»»

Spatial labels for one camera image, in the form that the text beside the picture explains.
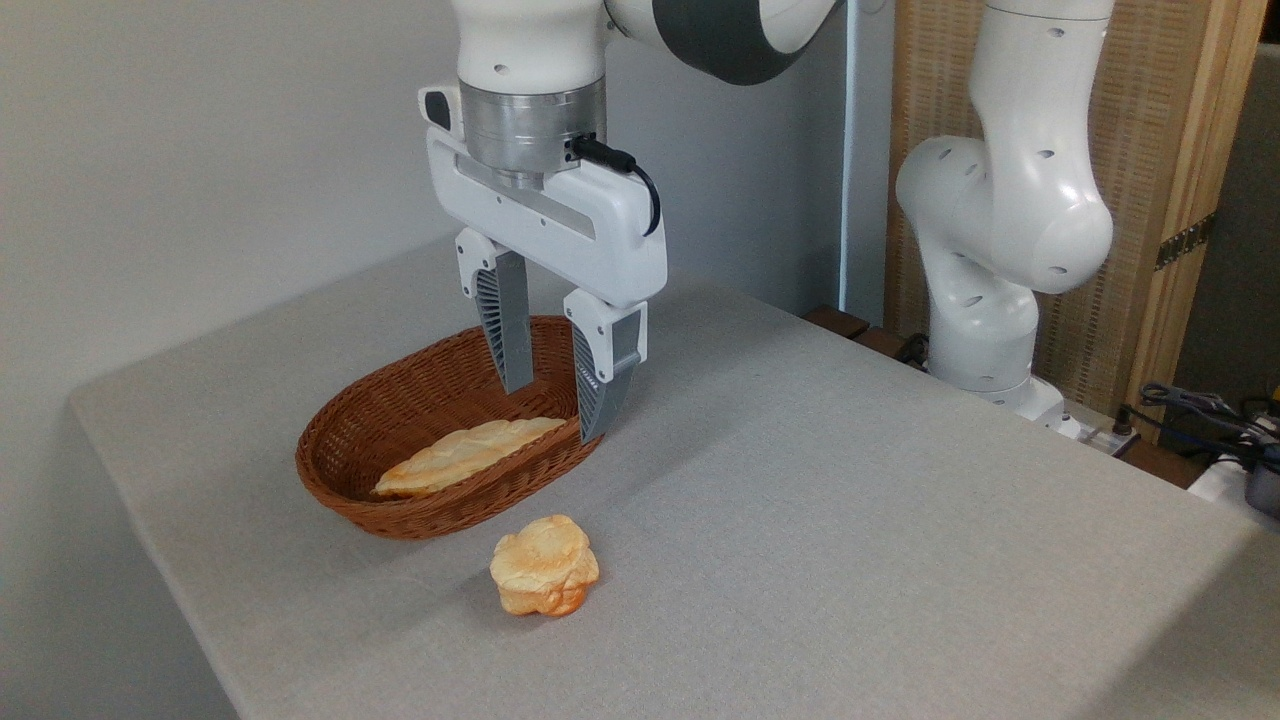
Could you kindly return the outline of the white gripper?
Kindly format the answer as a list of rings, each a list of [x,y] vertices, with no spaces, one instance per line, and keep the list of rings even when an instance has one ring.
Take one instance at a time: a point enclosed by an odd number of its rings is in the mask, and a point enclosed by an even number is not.
[[[667,282],[664,231],[644,234],[652,222],[646,187],[588,163],[550,176],[540,190],[516,190],[438,127],[428,129],[426,146],[440,205],[475,229],[454,241],[460,279],[506,392],[534,380],[526,258],[581,288],[564,299],[580,437],[588,445],[604,436],[646,359],[641,301]]]

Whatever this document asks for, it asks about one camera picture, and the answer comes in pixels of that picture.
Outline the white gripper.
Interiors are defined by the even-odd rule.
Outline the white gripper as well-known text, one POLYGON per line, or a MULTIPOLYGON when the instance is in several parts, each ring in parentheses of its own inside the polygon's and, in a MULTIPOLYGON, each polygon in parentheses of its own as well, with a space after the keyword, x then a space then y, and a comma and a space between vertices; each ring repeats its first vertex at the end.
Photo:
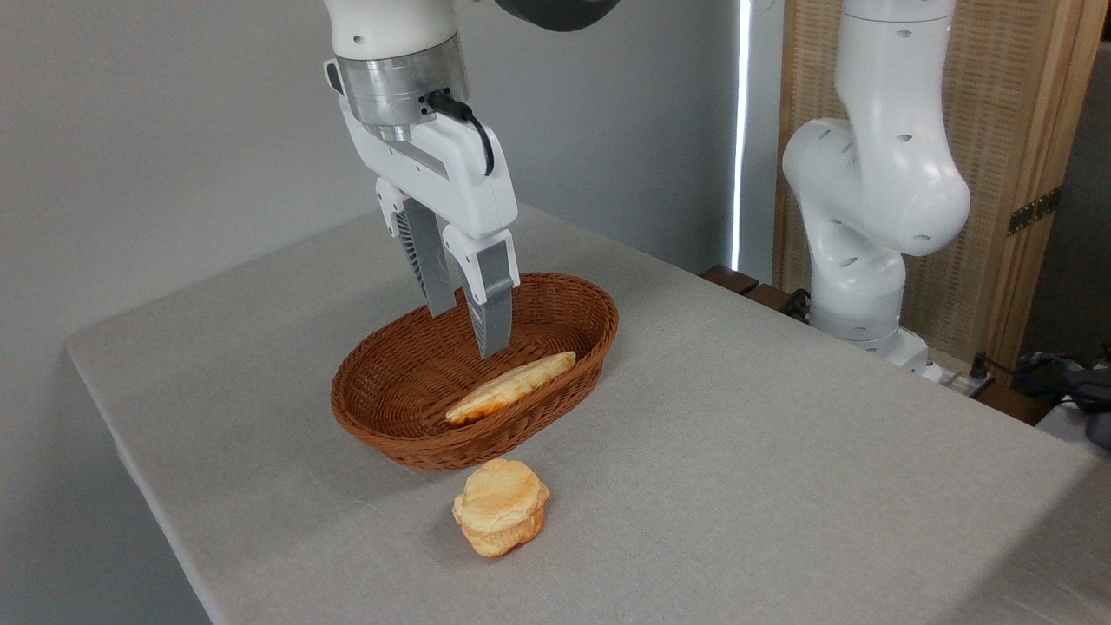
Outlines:
POLYGON ((346 95, 339 107, 358 154, 380 177, 386 229, 401 242, 431 315, 456 308, 446 244, 462 273, 481 359, 503 351, 521 278, 506 230, 516 221, 516 190, 496 131, 473 127, 476 115, 451 95, 426 95, 418 108, 432 115, 410 127, 408 141, 382 140, 356 118, 346 95), (446 226, 444 244, 437 216, 456 225, 446 226))

««

Your goal
Each record, word for word, should be printed again without its pictures.

Task output
Spatial labels for one camera image, in the form that the text beside the picture explains.
Could you kindly return the outline of the white gripper?
Kindly format the answer as a list of rings, each a list of [x,y] vertices, with no spaces, one instance per line, and keep the list of rings even when an instance has one ring.
Take one instance at a time: a point enclosed by an odd number of its rings is in the mask, and a point enclosed by an even number is not.
[[[667,282],[664,231],[644,234],[652,222],[646,187],[588,163],[550,176],[540,190],[516,190],[438,127],[428,129],[426,146],[440,205],[475,229],[454,241],[460,279],[506,392],[534,380],[526,258],[581,288],[564,299],[580,437],[588,445],[604,436],[646,359],[641,301]]]

Whatever this document asks for, it asks about one camera picture, and the answer comes in pixels of that picture.
Outline the white gripper.
Interiors are defined by the even-odd rule.
Outline the white gripper as well-known text, one POLYGON per line, or a MULTIPOLYGON when the instance is in several parts, each ring in parentheses of its own inside the polygon's and, in a MULTIPOLYGON, each polygon in parentheses of its own as well, with a space after the keyword, x then a space then y, and a comma and a space between vertices; each ring repeats its first vertex at the end.
Photo:
Outlines:
POLYGON ((346 95, 339 107, 358 154, 380 177, 386 229, 401 242, 431 315, 456 308, 446 244, 462 273, 481 359, 503 351, 521 278, 506 230, 516 221, 516 190, 496 131, 473 127, 476 115, 451 95, 426 95, 418 108, 432 115, 410 127, 408 141, 382 140, 356 118, 346 95), (446 226, 444 244, 437 216, 456 225, 446 226))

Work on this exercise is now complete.